Kampf mit spitzer Feder: WWF-Rating, Saldo-Kontroverse

Das bionetz.ch-Team der Aufbaujahre lancierte in- und ausserhalb der Biobranche regelmässig Debatten, gerade auch dann, wenn etablierte Organisationen sich davor scheuten. Die Bio-Plattform engagierte sich gleichzeitig gegen unlauteren Thesenjournalismus. Matthias Wiesmann betont den dabei erreichten Teilerfolg: «Als die Zeitschrift „Saldo“ titelte: „Bio – eine wirkliche Kontrolle findet nicht statt!“, gelangte bionetz.ch im Interesse der ganzen Biobranche an den Presserat – und erhielt teilweise recht.»

Regelmässig wiederkehrend – in den Jahren 2003, 2006 und 2010 – lancierte und organisierte der WWF zusammen mit verschiedenen Partnerorganisationen ein Labelrating. Ebenso regelmässig wurden diese Ratings jeweils umgehend – manchmal wortwörtlich über Nacht – durch eine gemeinsame kritische Analyse gewürdigt.

In der Kritik standen einerseits gewisse Ratingkriterien. Berechtigerweise wurden die aus Schweizer Sicht bekanntesten Biolabels Knospe (Bio Suisse) und Demeter jeweils als «sehr empfehlenswert» bewertet. Schlechtere Bewertungen erhielten in der Schweiz weniger bekannte Labels und Eigenmarken, selbst wenn sie gleichwertige Anforderungen erfüllten. «Dass beispielsweise Rapunzel-Produkte mit „besser als kein Label“ bewertet wurden, weil sie auf ein „Bio-Swissness-Finish“ verzichteten, konnte nur Kopfschütteln hervorrufen», erinnert sich Matthias Wiesmann.

Ein weiteres für den Biofachhandel bedeutendes Beispiel: Das breite Angebot der Bioläden mit Biovollsortimenten wurde von den Rating-Verantwortlichen wiederholt ignoriert. Begründung auf bionetz.ch-Nachfrage damals: Angesichts der vielen Biolabels und Bioeigenmarken im Biofachhandel würde es zu weit führen, darauf einzugehen.

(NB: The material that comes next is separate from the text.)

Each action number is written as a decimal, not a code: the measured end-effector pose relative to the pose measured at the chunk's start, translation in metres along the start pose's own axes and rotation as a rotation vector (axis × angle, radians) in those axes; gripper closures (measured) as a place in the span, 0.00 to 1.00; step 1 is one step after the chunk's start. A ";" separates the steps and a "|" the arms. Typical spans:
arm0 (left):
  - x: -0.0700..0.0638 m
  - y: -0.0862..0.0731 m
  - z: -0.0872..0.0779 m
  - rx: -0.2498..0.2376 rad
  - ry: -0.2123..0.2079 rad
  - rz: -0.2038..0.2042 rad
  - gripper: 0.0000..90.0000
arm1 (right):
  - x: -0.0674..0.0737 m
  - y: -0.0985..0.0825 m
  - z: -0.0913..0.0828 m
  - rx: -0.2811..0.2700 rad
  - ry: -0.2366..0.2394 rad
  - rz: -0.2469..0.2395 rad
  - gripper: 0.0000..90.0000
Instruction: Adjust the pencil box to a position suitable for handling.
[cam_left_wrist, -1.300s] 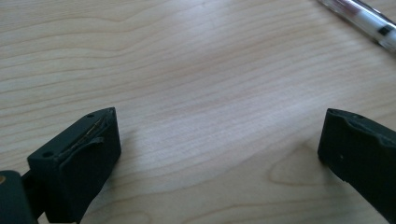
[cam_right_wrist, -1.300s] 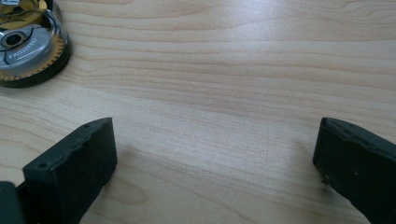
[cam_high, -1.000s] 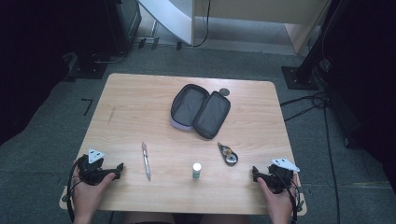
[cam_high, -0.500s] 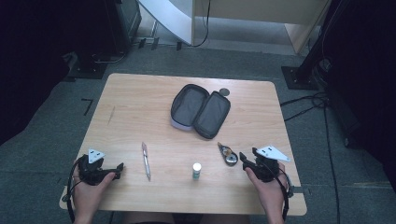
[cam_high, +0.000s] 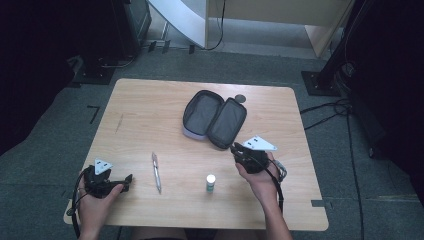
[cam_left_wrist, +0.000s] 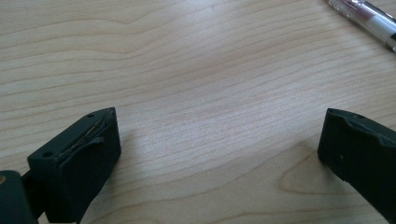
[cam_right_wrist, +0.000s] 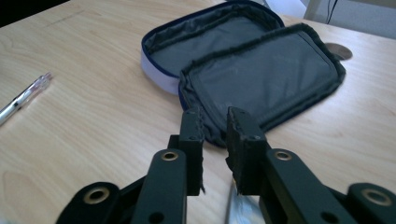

Labelrating WWF 06 2015WWF und Labelrating: Regelmässiges Thema der kritischen bionetz.ch-Analyse (Bild: WWF)

Wer ratet die Labelrater?

Immer wieder stellte bionetz.ch kritische Fragen zur Gewaltentrennung in den Bewertungsabläufen und der Rolle von WWF selber. Der weltweit aktive Umweltverband wirkte in dieser Zeit regelmässig bei der Lancierung neuer Labelprogramme mit und förderte deren Durchsetzung gezielt mit entsprechenden Vermarktungspartnerschaften.

Kritische Fragen zu diesen Kooperationen sind bis heute berechtigt. Das Problembewusstsein für diese Zusammenhänge ist jedoch gewachsen, wozu bionetz.ch auch einen Beitrag geleistet hat. Kritische Kommentare und Stellungnahmen sind auf bionetz.ch auch heute noch präsent, in den letzten Jahren vermehrt in Form von Gastkommentaren und Interviews.

Labelrating 2015 - Swiss Retailer Rating 2015

Das «Labelrating 2015» steht vor der Tür. Die Federführung liegt diesmal bei der Organisation «Pusch» (Stiftung Praktischer Umweltschutz Schweiz) in Zusammenarbeit mit verschiedenen Organisationen, darunter selbstverständlich auch WWF. WWF Schweiz lanciert gleichzeitig das «Swiss Retailer Rating 2015», das die Nachhaltigkeitsleistung des Schweizer Detailhandels aus einer umfassenden Sichtweise bewertet.

Es bleibt zu hoffen, dass die Schweizer Biobranche die mit solchen Ratingkampagnen einhergehenden Chancen und Herausforderungen zu nutzen versteht. Kritische und gleichzeitig fachkundige redaktionelle Beiträge - z.B. von bionetz.ch – können dabei als wertvolle Orientierungshilfe dienen.